In his book, Jesus was a Feminist: What the Gospels Reveal about His Revolutionary Perspective, Leonard Swindler says Jesus attracted women followers and broke with the customs of his time to treat them as equals with men – a position denied to them by later males who quickly dominated the Church. Nevertheless, Jesus chose only men as his inner circle of disciples, and St Paul, the first New Testament writer, wrote of how women should have a subservient role.

But what about Mary Magdalene of Dan Brown’s The Da Vinci Code fame? Didn’t she have a close relationship with Jesus and was maybe married to him? And as most Jewish men of the time were married, doesn’t that suggest Jesus was, too? The Bible does tell of Mary Magdalene being possessed of evil spirits and that Jesus healed her. She was among the women at his death and at his tomb - not alone in being a female camp follower of Jesus. And not all Jewish men of the time were married either. Around 43 AD, Philo of Alexandria reported there were 4000 mostly unmarried Jewish men living like monks at Qumran by the Dead Sea.

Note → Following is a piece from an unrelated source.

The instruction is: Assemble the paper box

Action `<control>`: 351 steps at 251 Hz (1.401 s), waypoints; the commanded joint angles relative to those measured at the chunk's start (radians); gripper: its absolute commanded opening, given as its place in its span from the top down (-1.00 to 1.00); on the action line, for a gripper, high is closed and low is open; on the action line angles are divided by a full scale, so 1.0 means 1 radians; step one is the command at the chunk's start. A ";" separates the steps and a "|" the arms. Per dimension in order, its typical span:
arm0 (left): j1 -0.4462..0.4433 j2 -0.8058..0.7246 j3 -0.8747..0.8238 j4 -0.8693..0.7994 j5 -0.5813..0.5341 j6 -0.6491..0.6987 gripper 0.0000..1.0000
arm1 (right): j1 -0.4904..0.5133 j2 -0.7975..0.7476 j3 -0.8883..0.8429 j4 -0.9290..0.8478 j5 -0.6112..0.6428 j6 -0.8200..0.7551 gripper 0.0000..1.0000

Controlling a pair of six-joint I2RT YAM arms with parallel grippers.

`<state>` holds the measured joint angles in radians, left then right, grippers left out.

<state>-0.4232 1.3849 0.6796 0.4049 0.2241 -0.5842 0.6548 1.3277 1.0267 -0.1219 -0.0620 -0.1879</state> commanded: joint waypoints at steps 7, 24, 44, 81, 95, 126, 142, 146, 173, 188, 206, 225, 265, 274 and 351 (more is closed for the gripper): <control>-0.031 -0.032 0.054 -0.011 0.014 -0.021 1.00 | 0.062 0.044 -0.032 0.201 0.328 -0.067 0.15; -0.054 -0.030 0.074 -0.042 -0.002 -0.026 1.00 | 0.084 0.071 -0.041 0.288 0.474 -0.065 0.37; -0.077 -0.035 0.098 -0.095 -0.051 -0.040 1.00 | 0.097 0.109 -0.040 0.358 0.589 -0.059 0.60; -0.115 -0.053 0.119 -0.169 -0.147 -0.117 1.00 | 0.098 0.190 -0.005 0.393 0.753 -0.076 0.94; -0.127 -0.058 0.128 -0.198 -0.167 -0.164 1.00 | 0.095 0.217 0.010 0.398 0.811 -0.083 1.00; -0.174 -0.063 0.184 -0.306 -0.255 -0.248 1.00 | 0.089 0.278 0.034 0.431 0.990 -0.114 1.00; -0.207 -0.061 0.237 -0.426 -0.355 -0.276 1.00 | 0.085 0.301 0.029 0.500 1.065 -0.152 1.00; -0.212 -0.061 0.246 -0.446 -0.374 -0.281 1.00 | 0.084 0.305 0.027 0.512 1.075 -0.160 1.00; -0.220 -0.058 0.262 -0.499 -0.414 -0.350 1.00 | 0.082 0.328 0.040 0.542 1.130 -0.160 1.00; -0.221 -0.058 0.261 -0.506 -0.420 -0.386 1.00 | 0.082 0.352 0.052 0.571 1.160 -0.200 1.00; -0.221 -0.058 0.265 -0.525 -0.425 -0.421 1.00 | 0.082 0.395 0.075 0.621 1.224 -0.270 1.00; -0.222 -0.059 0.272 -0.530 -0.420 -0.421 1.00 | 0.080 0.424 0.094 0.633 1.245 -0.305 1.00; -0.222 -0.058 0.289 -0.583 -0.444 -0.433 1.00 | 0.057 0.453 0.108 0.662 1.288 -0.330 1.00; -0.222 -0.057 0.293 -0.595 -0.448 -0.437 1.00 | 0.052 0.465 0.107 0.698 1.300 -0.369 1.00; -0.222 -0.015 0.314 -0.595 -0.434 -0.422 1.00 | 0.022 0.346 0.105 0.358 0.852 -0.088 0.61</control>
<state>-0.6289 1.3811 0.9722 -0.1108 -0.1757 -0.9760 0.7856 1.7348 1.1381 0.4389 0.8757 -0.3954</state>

Well, maybe Jesus was gay. Theodore W. Jennings Jr. suggests this in his book The Man Jesus Loved: Homoerotic Narratives from the New Testament. Jesus certainly chose men for his inner circle and the Bible says he had a special relationship with a disciple whom he loved. Loving someone, though, isn’t the same as having sex or even wanting to have sex with that person. The fact is we know virtually nothing of Jesus’ sexuality.
Jesus did tell a story praising the servants who invested their master’s money to best advantage. But the point of the story wasn’t to underpin free-market capitalism. In contrast, Venezuelan President Hugo Chàvez recently declared Jesus “the greatest socialist in history”. Liberation theologians echo this view teaching that Jesus had a special affinity with the poor and often suggest a Marxist approach and political activism to overcome injustice, poverty and oppression.

The Bible certainly emphasises how Jesus was concerned for the deprived and taught how each of us has an obligation to share resources and help those in need, but this is hardly a vote for a Marxist-Leninist ideology or a centrally run economy based on state-owned enterprises.

Jesus’ comment to “give to Caesar what is Caesar’s” is often viewed by conservatives as Jesus being the peacemaker who was pro the established order. Jesus was hardly that. He said he’d come to bring the sword and to divide families. At one point, he encouraged his disciples to buy swords and one of them used a sword in defence of his master. Jesus overturned tables and took a whip to the money-changers in the Temple.
So, is Jesus pro the Treaty, the environment, whales and pot? Your guess is as good as mine.
But of one thing we can be certain, we’ll persist in making Jesus in our own image.